DANYELZA is a Monoclonal Antibody Antineoplastic that works by Disialoganglioside GD2-binding monoclonal antibody that induces antibody-dependent cell-mediated cytotoxicity and complement-dependent cytotoxicity against GD2-positive tumor cells.. EMPLICITI is a Monoclonal Antibody Antineoplastic that works by Elotuzumab is a humanized monoclonal antibody that targets the SLAMF7 (signaling lymphocytic activation molecule F7) receptor expressed on myeloma cells and natural killer (NK) cells. It enhances NK cell-mediated antibody-dependent cellular cytotoxicity (ADCC) via direct activation of NK cells through SLAMF7 and CD16 engagement, and also directly activates NK cells to induce killing of myeloma cells.. They differ in pharmacokinetic profiles, FDA-approved indications, and side effect profiles.
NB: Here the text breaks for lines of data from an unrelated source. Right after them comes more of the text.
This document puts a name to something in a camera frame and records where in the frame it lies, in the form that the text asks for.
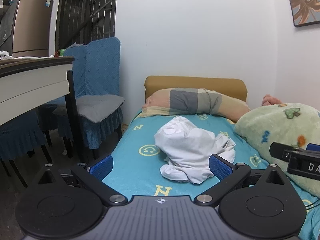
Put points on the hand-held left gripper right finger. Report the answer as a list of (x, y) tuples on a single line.
[(220, 166)]

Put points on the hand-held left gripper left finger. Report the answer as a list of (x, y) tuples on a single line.
[(101, 167)]

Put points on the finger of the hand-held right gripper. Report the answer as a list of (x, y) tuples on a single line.
[(313, 147), (281, 151)]

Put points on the white shirt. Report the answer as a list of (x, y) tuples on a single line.
[(190, 147)]

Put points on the green printed fleece blanket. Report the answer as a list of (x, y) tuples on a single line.
[(272, 125)]

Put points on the pink fleece cloth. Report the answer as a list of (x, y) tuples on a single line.
[(271, 100)]

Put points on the grey seat cushion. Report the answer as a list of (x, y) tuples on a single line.
[(92, 106)]

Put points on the colour block pillow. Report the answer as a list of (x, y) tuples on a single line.
[(192, 101)]

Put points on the mustard yellow headboard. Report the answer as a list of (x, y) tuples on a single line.
[(195, 83)]

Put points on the blue covered chair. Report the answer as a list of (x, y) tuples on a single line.
[(98, 70), (17, 135)]

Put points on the white table with dark legs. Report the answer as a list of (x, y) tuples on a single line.
[(32, 82)]

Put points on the framed leaf picture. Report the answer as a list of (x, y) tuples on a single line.
[(303, 1)]

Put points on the white plastic bag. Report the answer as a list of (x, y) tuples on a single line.
[(5, 55)]

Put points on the dark window grille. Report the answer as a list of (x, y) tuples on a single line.
[(87, 12)]

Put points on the gold fridge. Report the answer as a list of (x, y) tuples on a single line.
[(32, 25)]

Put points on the grey hanging cloth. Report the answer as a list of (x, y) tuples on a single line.
[(6, 27)]
Potency comparisons between DANYELZA and EMPLICITI depend on the specific clinical indication. These are both Monoclonal Antibody Antineoplastic agents and are not directly interchangeable by dose. A physician or clinical pharmacist should guide any therapeutic switching decisions.
The standard adult dose of DANYELZA is: 1.5 m Ci/kg (0.037 MBq/kg) intravenously over 30 minutes on days 1, 3, and 5 of each 28-day cycle.. The standard adult dose of EMPLICITI is: 10 mg/kg IV weekly for first 8 weeks, then every 2 weeks thereafter; administer with lenalidomide and dexamethasone.. Dosing should always be individualized based on indication, renal and hepatic function, age, and other patient factors.
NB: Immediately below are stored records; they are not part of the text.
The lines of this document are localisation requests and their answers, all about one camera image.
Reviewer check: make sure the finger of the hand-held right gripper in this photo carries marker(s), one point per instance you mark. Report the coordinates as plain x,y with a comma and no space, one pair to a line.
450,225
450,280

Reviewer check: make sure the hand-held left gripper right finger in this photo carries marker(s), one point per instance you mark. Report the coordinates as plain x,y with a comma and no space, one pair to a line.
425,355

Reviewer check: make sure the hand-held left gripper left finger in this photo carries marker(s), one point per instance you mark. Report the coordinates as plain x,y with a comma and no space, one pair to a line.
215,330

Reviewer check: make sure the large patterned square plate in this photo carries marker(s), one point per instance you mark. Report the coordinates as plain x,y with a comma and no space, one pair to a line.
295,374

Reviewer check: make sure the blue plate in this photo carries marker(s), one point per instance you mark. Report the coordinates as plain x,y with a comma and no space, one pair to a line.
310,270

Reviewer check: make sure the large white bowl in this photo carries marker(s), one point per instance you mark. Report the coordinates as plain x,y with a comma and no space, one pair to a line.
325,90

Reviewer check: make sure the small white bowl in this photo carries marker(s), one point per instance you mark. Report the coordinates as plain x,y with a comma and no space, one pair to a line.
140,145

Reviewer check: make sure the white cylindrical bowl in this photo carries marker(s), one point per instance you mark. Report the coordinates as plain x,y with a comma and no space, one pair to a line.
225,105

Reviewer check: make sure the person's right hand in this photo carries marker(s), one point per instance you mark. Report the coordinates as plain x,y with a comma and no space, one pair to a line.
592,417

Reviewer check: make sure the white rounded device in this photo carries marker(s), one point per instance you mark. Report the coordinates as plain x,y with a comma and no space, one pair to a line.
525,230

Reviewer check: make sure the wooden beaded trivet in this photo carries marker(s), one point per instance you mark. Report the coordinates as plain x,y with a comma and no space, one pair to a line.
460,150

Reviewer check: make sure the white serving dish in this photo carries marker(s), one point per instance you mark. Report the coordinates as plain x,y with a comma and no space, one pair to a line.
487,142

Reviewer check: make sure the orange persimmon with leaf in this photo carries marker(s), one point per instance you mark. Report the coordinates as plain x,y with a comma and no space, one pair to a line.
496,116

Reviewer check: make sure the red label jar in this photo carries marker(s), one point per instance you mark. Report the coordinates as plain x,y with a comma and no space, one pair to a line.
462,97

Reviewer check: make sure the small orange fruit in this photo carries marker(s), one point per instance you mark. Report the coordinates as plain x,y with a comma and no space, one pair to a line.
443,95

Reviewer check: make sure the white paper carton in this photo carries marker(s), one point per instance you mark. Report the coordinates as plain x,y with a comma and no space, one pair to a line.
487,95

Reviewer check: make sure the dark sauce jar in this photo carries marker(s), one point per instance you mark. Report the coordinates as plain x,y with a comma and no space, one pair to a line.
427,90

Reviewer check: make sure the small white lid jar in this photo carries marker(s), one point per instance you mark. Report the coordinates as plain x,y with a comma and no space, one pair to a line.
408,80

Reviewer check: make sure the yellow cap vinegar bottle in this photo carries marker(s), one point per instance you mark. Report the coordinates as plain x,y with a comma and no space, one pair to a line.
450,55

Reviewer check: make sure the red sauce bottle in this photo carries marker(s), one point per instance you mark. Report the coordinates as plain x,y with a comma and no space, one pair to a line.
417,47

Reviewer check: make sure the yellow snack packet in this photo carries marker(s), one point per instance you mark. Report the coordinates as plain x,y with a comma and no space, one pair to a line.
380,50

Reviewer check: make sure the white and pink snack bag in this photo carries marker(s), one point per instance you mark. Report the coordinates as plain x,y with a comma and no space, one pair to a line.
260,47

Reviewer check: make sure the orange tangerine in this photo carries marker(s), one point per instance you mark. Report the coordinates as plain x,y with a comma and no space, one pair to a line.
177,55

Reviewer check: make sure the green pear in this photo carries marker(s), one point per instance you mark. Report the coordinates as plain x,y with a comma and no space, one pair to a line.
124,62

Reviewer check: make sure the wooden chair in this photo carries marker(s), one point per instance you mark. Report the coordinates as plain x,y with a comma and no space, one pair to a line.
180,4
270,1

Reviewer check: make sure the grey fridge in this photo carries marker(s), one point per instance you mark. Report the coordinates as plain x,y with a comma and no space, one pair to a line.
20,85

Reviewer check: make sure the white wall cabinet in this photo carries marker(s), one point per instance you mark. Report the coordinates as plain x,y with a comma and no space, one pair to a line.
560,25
No direct drug-drug interaction has been formally documented between DANYELZA and EMPLICITI in current clinical databases. However, individual patient risk factors including other medications, organ function, and comorbidities should always be evaluated by a qualified healthcare provider.
The maternal-fetal safety profiles differ. DANYELZA is classified as Category C. Based on its mechanism of action (GD2-directed antibody), DANYELZA may cause fetal harm. There are no adequate human data. In animal studies, administration resulted in embryofetal. EMPLICITI is classified as Category C. Pregnancy Category N (not classified). Empliciti (elotuzumab) is a monoclonal antibody. IgG molecules cross the placenta, with increasing transfer in the second and third trimester. Always consult a maternal-fetal medicine specialist before taking either drug during pregnancy or lactation.